Apple Apologizes to Researcher for Ignoring iOS Vulnerabilities, Says It's 'Still Investigating'
Last week, security researcher Denis Tokarev made several zero-day iOS vulnerabilities public after he said that Apple had ignored his reports and had failed to fix the issues for several months.
Tokarev today told Motherboard that Apple got in touch after he went public with his complaints and after they saw significant media attention. In an email, Apple apologized for the contact delay and said that it is "still investigating" the issues.
"We saw your blog post regarding this issue and your other reports. We apologize for the delay in responding to you," an Apple employee wrote. "We want to let you know that we are still investigating these issues and how we can address them to protect customers. Thank you again for taking the time to report these issues to us, we appreciate your assistance. Please let us know if you have any questions."
Apple did fix one of the vulnerabilities in iOS 14.7, but did not provide Tokarev with credit. Three others remain unaddressed, including a Game Center bug that allegedly allows any app installed from the App Store to access full Apple ID email and name, Apple ID authentication tokens, lists of contacts, and some attachments.
Details on all of the zero-day vulnerabilities have been published publicly by Tokarev, which may prompt Apple to fix them faster.
Tokarev first contacted Apple about these bugs between March 10 and May 4, so Apple has had months to issue patches, but it's worth noting that several security researchers and Tokarev himself have confirmed that the bugs are not highly critical as exploiting them would require a malicious app to first receive App Store approval.

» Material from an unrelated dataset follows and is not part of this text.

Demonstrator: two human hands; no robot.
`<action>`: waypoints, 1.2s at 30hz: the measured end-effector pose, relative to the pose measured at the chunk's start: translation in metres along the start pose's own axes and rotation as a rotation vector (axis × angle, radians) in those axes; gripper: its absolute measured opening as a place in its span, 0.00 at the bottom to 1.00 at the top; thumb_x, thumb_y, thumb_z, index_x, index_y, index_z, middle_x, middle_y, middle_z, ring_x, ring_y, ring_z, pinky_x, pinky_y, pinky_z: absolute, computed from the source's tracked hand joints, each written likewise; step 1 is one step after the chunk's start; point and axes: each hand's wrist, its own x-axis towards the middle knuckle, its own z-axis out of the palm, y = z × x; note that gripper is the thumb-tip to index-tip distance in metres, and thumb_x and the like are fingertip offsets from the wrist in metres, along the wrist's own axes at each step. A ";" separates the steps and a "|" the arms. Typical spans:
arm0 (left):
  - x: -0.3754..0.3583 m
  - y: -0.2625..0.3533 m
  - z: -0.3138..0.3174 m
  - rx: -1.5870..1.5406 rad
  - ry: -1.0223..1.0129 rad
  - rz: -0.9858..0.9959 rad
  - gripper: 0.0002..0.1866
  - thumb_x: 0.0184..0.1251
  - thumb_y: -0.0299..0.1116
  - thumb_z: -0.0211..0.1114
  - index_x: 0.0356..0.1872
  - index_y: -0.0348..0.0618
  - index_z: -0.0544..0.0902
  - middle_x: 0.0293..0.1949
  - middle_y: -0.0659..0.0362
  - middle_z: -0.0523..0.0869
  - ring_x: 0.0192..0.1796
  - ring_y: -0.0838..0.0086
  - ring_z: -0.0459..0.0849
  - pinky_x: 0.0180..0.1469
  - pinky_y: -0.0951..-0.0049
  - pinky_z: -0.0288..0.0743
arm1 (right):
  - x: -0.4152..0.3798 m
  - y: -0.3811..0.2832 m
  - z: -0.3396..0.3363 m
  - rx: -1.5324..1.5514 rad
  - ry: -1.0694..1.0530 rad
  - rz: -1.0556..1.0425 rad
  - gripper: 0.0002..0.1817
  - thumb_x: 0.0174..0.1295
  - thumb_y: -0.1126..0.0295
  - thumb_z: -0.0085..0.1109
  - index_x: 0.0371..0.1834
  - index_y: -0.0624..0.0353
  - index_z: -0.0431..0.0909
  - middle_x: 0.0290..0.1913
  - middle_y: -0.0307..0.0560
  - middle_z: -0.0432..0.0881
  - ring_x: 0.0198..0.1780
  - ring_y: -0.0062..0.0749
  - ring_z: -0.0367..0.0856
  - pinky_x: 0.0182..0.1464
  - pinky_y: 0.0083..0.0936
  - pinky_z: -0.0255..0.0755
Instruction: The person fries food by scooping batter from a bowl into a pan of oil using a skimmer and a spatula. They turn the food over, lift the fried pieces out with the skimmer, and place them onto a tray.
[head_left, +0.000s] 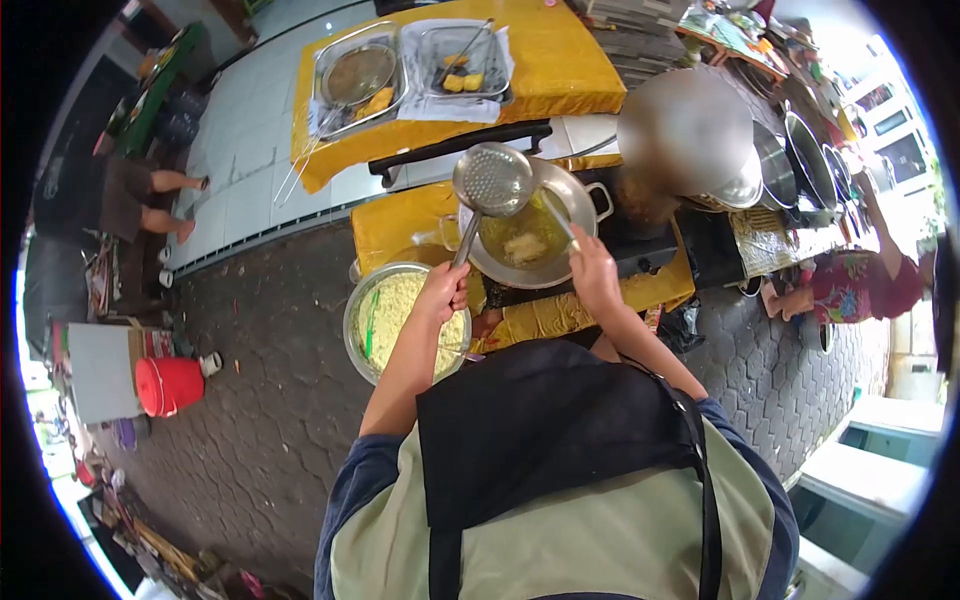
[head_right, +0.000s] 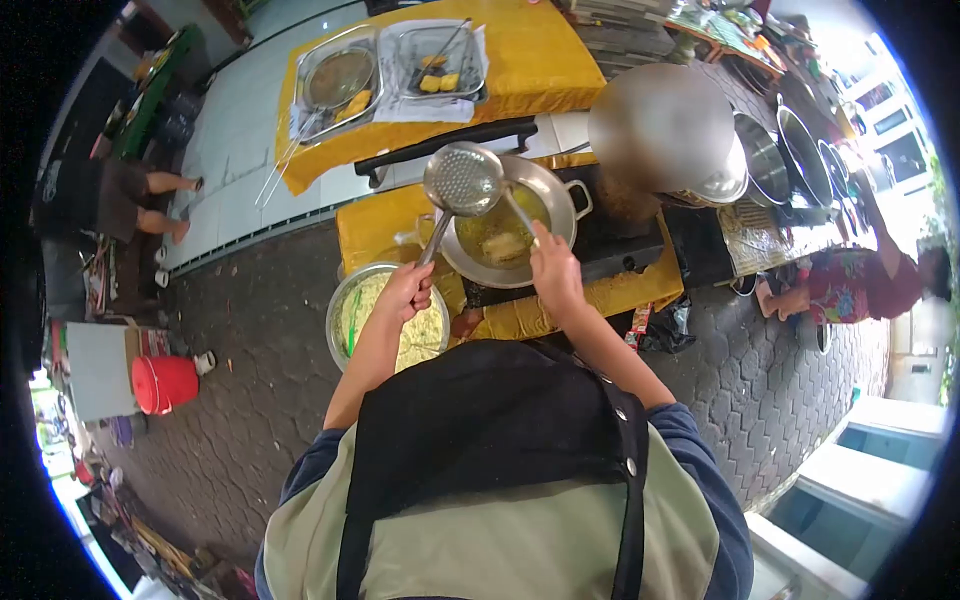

Still, experts have criticized Apple's response and its bug bounty program. Cybersecurity expert Katie Moussouris told Motherboard that Apple's handling of the process is "not normal and should not be considered normal," while researcher Nicholas Ptacek said that Apple's response comes across as a "reaction to bad press."
Earlier this month, The Washington Post interviewed more than two dozen security researchers to expose the flaws in Apple's bug bounty program. Researchers said that Apple is slow to fix bugs and doesn't always pay out what's owed, leading researchers to be unhappy with Apple's program.
At the time, Apple's Head of Security Engineering and Architecture, Ivan Krstić, said that Apple is "planning to introduce new rewards for researchers" to expand participation, and that Apple is working toward offering new and even better research tools.